Assume everything will change; quality right now is pretty mid. Will get better.
A distillation of Kokoro TTS to the RQ Transformer architecture. Released at 70M and 150M scale.
For MLX inference on Apple Silicon, you'll need a working Python installation. See the mlx_inference
folder for setup docs!
# tl;dr
uvx --from smoltts_mlx smoltts-server
Candle.rs docs coming soon.
As of Feb 2025, this project currently uses the Mimi pretrained codec by Kyutai, due to its low framerate (12.5Hz), high compression ratio, and streaming support.
projectgutenberg-kokoro_v1-mimi:
- ~5500 hours of synthetic audio generated with Kokoro v1 for US and UK English.
- 3 million utterances of sentences from Project Gutenberg, mostly 3-15s. 3.29GB compressed with Mimi.
- 11 speakers.
For convenience, we serialize popular open TTS benchmark datasets in Mimi, to directly have training targets and compress the filesize by ~500x:
- LibriTTS-R encoded with Mimi codec. ~460 hours of data.

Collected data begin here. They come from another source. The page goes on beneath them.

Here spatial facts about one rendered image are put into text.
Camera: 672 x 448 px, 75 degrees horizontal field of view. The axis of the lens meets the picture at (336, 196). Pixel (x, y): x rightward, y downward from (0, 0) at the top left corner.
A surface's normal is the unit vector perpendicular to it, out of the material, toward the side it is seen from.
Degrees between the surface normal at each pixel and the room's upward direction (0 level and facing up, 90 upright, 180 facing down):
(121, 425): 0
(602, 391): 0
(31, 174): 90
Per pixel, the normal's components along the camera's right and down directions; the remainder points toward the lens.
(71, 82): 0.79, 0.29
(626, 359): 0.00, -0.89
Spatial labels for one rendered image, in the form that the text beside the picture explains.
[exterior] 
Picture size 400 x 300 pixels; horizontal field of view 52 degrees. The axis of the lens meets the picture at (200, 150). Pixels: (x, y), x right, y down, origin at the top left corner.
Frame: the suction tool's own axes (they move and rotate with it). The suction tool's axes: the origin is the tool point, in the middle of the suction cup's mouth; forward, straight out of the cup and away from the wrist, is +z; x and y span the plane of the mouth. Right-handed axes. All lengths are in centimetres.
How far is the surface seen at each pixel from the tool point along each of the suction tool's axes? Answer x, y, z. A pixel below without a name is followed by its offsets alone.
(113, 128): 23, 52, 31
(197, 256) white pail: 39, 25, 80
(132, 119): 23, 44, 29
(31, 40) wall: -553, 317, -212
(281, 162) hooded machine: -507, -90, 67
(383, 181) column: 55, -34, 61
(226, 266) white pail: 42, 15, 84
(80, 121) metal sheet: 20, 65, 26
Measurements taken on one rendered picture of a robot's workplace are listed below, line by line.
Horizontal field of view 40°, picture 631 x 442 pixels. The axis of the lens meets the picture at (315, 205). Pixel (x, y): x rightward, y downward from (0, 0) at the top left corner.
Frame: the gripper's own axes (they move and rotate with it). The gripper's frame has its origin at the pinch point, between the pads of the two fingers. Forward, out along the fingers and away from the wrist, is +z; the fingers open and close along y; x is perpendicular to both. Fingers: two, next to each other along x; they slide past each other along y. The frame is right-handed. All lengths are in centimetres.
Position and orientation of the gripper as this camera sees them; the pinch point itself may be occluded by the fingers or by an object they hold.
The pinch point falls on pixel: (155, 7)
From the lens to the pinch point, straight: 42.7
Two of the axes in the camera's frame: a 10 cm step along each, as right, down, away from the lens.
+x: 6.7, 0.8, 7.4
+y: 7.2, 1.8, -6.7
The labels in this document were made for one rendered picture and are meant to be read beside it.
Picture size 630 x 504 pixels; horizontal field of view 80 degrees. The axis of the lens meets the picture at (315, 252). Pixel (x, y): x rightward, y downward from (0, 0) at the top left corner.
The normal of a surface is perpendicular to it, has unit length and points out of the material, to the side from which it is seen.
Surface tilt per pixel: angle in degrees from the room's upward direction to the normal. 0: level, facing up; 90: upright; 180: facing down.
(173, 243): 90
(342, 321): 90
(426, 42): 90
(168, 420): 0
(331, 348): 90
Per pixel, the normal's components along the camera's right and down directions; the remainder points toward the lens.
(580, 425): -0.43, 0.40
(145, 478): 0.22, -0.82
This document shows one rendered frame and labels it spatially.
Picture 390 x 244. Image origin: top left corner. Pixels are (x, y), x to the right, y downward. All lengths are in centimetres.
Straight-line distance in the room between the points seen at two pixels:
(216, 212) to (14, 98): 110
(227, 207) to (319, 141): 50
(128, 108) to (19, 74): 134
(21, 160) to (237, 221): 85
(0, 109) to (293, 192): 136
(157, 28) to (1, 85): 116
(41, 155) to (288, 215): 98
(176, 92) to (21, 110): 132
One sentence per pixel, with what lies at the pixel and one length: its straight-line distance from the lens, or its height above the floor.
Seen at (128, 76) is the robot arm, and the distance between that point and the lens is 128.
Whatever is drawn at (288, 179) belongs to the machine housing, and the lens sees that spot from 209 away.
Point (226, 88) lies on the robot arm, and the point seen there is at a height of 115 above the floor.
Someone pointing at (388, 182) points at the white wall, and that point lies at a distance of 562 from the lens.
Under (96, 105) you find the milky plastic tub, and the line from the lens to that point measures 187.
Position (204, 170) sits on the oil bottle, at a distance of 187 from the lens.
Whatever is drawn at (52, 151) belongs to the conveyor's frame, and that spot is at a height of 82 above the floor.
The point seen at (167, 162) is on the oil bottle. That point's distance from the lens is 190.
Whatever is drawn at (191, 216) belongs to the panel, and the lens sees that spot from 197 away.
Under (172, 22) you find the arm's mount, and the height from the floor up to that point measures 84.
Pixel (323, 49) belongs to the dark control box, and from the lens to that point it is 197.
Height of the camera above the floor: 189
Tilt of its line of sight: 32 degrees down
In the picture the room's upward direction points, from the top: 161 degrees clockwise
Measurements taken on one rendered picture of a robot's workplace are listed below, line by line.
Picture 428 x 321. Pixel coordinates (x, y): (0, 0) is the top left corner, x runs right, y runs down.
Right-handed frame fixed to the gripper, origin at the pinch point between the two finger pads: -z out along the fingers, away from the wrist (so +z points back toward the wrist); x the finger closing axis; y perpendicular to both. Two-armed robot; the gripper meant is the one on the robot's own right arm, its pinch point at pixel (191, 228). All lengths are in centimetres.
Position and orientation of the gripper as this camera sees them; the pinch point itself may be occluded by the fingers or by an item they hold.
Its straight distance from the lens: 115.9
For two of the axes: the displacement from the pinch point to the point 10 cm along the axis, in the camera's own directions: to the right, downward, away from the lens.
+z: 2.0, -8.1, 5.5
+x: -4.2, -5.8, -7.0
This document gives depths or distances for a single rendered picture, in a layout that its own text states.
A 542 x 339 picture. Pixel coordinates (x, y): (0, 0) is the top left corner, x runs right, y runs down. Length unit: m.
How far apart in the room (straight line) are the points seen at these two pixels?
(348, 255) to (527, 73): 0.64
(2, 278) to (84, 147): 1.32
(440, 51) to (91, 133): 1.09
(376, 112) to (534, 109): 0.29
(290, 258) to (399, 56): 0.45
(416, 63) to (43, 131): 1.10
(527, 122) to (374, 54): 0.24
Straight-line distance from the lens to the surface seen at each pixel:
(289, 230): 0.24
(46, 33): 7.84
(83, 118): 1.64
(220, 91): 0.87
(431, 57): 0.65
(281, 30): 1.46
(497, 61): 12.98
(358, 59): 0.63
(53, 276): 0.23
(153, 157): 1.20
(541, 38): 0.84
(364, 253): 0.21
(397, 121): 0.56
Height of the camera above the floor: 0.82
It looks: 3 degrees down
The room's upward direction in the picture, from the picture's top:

Unfortunately, HuggingFace Datasets using audio columns require librosa, which has a hard Python 3.9 dependency for inexplicable reasons. If you are not creating a new dataset using raw audio instead of Mimi codes, please feel free to ignore this.
Please use uv.
# If you are not making new audio datasets, feel free to use a sane Python version instead
uv sync
uv pip install -e .
Create a .env
file and add:
HUGGINGFACE_TOKEN=sk-placeholder
For the dataset and init, see data_pipeline/README.md
.
This architecture is most popularly used as the neural codec seq2seq backbone for:
- Fish Speech TTS (in their paper as "DualAR" or dual-autoregressive)
- Kyutai's Moshi model early in pretraining before adaptation to duplex audio.
Models trained here will be compatible with my DualAR fish-speech.rs inference engine.